Histoires de femmes

ÉDITORIAL / L’actualité nous offre parfois d’intéressantes coïncidences. Cette semaine, la politique québécoise et la politique finlandaise nous offrent chacune une belle illustration de la présence et du savoir-faire des femmes en politique.

Chez nous, l’annonce faite lundi par la ministre de la Justice Sonia LeBel concernant la mise en oeuvre d’un projet pilote qui permettra d’offrir gratuitement des services d’accompagnement et de conseils juridiques aux victimes de violences sexuelles, constituait un des premiers fruits du comité transpartisan formé pour aborder cette question.

En injectant 2,6 millions $ dans ce projet visant à personnaliser l’aide offerte aux victimes, Québec envoie un signal clair: on ne laissera plus ces personnes à elles-mêmes devant un système de justice imposant, intimidant et décourageant. Les victimes qui le souhaitent pourront désormais obtenir du soutien psychologique, mais aussi des conseils ou de l’information sur le processus de plainte formelle et sur le fonctionnement du système de justice. C’est ce qui pourrait leur permettre d’entreprendre des démarches juridiques de façon éclairée ou de privilégier un processus de réconciliation.

Au-delà de cette avancée intéressante, on retiendra surtout le contexte dans lequel se fait le travail visant à aider les victimes de violences sexuelles et conjugales. La ministre LeBel avait formé, l’an dernier, un comité parlementaire réunissant des députées de chacune des formations politiques représentées à l’Assemblée nationale. Outre la ministre elle-même, on retrouve au sein de ce comité Hélène David du Parti libéral, Christine Labrie de Québec solidaire et Véronique Hivon du Parti québécois.

Leur passage à Tout le monde en parle, il y a presque un an, avait été remarqué: il est possible de faire de la politique autrement que de façon bêtement partisane. Le fait que ce soit un sujet sensible et que ce soit quatre femmes qui sont les porteuses de ce dossier n’y est certainement pas étranger.

Les quatre parlementaires étaient d’ailleurs réunies pour la conférence de presse. Elles ont insisté une fois de plus que les travaux de leur comité se faisaient dans un réel esprit de coopération.

À plus de 6000 kilomètres d’ici, en Finlande, Sanna Marin, 34 ans, est officiellement devenue, mardi, la plus jeune chef de gouvernement en exercice sur la planète. Mais le plus remarquable, c’est qu’elle est à la tête d’une coalition de centre-gauche formée de quatre autres partis politiques, tous dirigés par des femmes. Trois des quatre femmes à la tête de ces partis ont aussi moins de 35 ans.

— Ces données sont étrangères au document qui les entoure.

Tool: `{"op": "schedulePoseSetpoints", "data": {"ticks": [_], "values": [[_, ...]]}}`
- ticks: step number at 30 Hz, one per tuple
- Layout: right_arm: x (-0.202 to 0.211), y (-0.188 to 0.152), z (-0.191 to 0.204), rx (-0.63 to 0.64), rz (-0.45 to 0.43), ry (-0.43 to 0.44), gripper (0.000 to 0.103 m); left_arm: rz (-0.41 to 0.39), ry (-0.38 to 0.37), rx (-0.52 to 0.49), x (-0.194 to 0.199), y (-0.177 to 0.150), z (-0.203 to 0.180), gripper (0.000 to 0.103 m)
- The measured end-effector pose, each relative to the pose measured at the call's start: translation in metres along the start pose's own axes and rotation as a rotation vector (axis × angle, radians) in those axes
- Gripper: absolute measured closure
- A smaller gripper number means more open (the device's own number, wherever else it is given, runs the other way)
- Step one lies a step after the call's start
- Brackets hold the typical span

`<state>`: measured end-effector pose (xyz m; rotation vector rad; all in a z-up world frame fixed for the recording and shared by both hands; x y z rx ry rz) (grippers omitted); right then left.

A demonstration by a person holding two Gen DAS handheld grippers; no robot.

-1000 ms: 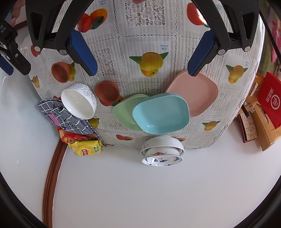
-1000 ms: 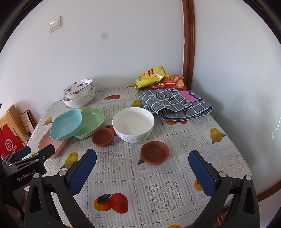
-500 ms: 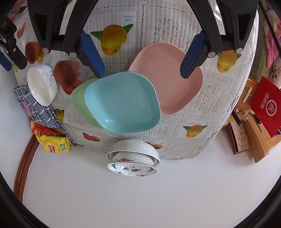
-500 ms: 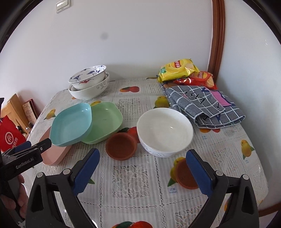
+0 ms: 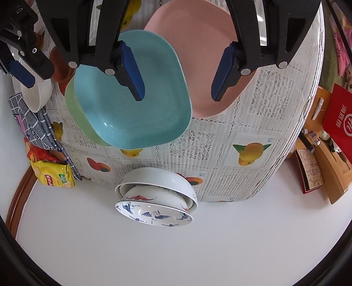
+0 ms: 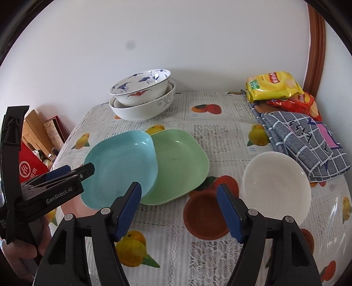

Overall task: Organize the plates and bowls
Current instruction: 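Reach both grippers to the light-blue plate rim and close on it, then lift the light-blue plate with both grippers and lower it onto the pink plate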

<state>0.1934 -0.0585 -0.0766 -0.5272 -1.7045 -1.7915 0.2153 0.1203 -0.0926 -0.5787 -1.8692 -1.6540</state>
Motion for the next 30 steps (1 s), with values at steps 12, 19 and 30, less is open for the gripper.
{"op": "schedulePoseSetpoints", "data": {"ticks": [12, 19, 30], "values": [[-0.049, -0.004, 0.014, 0.018, 0.074, 0.021, 0.042, 0.032, -0.047, -0.001, -0.044, 0.009, 0.003, 0.055], [-0.061, -0.003, 0.02, 0.029, 0.089, 0.023, 0.05, 0.041, -0.082, 0.016, -0.056, 0.009, 0.008, 0.065], [-0.07, -0.007, 0.028, 0.087, 0.091, -0.007, 0.086, 0.039, -0.098, 0.022, -0.052, 0.007, 0.01, 0.087]]}}
Point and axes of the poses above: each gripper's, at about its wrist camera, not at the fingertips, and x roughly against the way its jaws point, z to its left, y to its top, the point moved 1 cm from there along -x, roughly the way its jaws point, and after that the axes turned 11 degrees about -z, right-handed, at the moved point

La Finlande fait figure de pionnière dans l’égalité des sexes. En plus d’avoir été le premier pays d’Europe à avoir accordé le droit de vote aux femmes, en 1906, il a vu deux femmes, avant Sanna Marin, occuper la fonction de première ministre. Les deux l’ont été alors qu’une autre femme, Tarja Halonen, était présidente (2000-2012).

La nouvelle première ministre incarne, dit-on, une génération montante de femmes politiques dans ce pays nordique. Née en 1985, Sanna Marin a grandi au sein d’une famille homoparentale, avec sa mère et la conjointe de celle-ci. Elle admet volontiers que ses origines modestes ont contribué à définir son engagement politique et que le contexte familial dans lequel elle a grandi lui a permis de prendre conscience de l’importance de l’égalité, de la justice et des droits de la personne.

Il faut souhaiter que le fait que l’actualité soit ponctuée d’exemples forts de la présence féminine en politique puisse être un facteur qui incitera davantage de femmes à s’y lancer. Une bonne majorité des exemples féminins que l’on voit beaucoup ces temps-ci – de Marguerite Blais à Nancy Pelosi, en passant par Angela Merkel, Chrystia Freeland, Danielle McCann, Elisabeth Warren ou Alexandria Ocasio-Cortez, pour ne nommer que celles-là – sont certainement des modèles inspirants.

Des modèles qui démontrent assez clairement qu’on peut faire de la politique autrement.